Quote:
Originally Posted by CPHoya
No. The lawyers have, in most cases, sparingly little to say that is of relevance and even less that is of (even potentially) persuasive value. By questioning them, the weaknesses in their positions can be more ably demonstrated and the Justices can force another Justice to confront a problem with their own position.
Before these arguments are heard, expansive briefing has taken place, and the Justices have in most cases already worked up a draft position paper or opinion, and they have already discussed the case for some time. As between the Justices, each of them know what the other 8 think (most of the time). The issues raised at oral argument have more to do with the direction from the Court, based upon its needs, than they have to do with the desires of the attorneys, which are relevant but not particularly important to the Justices.

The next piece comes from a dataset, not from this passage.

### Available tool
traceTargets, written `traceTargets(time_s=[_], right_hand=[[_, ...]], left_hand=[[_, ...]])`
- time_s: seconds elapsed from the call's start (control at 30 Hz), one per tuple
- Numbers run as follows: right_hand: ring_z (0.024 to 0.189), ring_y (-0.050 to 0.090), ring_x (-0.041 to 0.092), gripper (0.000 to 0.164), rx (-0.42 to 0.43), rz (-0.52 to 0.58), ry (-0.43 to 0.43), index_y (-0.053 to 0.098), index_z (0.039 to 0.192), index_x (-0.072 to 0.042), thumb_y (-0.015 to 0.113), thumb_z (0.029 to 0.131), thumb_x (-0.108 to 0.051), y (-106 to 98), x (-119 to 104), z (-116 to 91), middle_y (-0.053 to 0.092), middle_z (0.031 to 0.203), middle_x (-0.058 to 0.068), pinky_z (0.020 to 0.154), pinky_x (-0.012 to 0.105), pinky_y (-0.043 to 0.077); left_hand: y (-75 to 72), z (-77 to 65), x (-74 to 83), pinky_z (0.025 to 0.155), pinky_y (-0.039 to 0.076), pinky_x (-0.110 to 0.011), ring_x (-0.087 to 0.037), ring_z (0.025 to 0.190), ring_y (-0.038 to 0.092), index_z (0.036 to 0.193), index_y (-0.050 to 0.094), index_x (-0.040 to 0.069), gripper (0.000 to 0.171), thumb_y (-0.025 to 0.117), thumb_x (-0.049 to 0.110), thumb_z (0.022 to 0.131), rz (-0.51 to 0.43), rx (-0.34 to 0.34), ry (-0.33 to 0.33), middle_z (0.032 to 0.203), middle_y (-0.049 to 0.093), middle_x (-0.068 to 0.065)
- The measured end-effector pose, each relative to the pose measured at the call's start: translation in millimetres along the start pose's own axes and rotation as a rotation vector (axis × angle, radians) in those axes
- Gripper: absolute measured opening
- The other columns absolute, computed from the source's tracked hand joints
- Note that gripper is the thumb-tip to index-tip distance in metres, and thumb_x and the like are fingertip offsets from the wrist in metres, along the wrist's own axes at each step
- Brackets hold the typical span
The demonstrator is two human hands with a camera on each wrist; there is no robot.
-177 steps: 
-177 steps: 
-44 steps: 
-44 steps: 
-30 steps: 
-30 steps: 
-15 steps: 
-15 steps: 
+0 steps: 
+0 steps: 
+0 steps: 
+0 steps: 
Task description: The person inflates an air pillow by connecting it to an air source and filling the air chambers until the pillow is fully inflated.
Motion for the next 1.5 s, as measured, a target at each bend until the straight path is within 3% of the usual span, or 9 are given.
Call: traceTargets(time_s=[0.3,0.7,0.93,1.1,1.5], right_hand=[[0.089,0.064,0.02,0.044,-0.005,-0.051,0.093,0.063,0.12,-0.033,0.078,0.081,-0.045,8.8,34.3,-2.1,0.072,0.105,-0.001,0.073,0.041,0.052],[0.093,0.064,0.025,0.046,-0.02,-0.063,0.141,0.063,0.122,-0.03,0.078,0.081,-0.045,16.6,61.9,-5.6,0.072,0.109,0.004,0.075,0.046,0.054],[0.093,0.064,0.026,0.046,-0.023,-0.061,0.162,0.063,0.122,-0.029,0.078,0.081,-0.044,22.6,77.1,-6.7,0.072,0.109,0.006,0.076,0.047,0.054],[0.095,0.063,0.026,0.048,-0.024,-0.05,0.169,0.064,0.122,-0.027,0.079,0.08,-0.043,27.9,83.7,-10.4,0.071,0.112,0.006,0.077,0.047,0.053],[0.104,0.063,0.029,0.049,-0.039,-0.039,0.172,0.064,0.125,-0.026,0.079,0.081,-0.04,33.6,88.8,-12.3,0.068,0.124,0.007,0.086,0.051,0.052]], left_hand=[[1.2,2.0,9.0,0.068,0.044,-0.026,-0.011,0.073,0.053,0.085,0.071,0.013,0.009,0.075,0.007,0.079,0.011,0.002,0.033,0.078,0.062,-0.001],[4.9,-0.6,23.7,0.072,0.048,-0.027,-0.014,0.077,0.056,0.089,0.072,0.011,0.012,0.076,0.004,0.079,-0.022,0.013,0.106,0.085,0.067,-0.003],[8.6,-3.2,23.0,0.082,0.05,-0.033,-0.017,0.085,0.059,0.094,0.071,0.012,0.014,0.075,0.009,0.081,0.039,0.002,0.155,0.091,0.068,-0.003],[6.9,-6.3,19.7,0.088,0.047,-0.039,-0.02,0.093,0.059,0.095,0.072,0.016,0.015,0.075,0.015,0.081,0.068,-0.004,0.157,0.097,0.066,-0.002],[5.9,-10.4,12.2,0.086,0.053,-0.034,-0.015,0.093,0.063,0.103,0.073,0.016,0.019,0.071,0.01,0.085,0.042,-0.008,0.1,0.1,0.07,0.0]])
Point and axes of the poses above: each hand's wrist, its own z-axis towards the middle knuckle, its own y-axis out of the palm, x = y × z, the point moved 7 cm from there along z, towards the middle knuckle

That's part of what was so pedantic and ****ing stupid about Gorsuch yesterday. He literally ate up time in oral argument in multiple cases to implicitly argue in favor of his (stupid and incoherent Scalia v. 2 - Now Without the Wit™) judicial philosophy through loaded questions about an issue beneath the floor of intellect of everyone in the room - including him - and at one point actually encouraged one of the attorneys to continue reading a statute word for word. Everyone in the room had read that statute. The attorneys and Justices and clerks had read that statute probably LITERALLY hundreds of times. That served no purpose whatsoever, except sad and obvious political grandstanding and pandering.
It was an embarrassment.
Thanks for answering.
So when Thomas says 99% of the time I know how I'm going to rule before oral arguments, he's basically right, right? So it sounds like Gorsuch is kind of the extreme example of what Thomas is objecting to? And because Scalia was his ideological bro and also very very question-y there were basically no questions left to be asked by the time Thomas felt like it was actually time to ask questions?
I mean Thomas basically is saying that oral arguments are largely pointless, right? That everyone knows how they are going to rule based on the hundreds of pages of filings and the time has basically passed for any *actual* argument to have been made. So so much of the aggressive questioning that has become standard in the Court is pedantic showboating, which is just what you're saying Gorsuch is guilty of?
Anyway, so when Thomas actually does ask a question, lawyers basically **** themselves, right? Here is a case where Thomas appears to ask a series of extremely good questions:
Quote:
And when Deputy U.S. Solicitor General Michael Dreeben stood up to support Virginia’s defense of its law, Justices Sandra Day O’Connor, Ginsburg, Kennedy and Scalia all pounced, imploring him to shoehorn cross-burning into the Court’s various First Amendment precedents.
Through all these questions, both Dreeben and Hurd tried in vain to convince the justices that cross-burning carries with it “real threats of bodily harm with a specific intent to intimidate” that override any constitutionally protected expressions of bigotry that might be bound up in the action. But the other justices weren’t hearing them.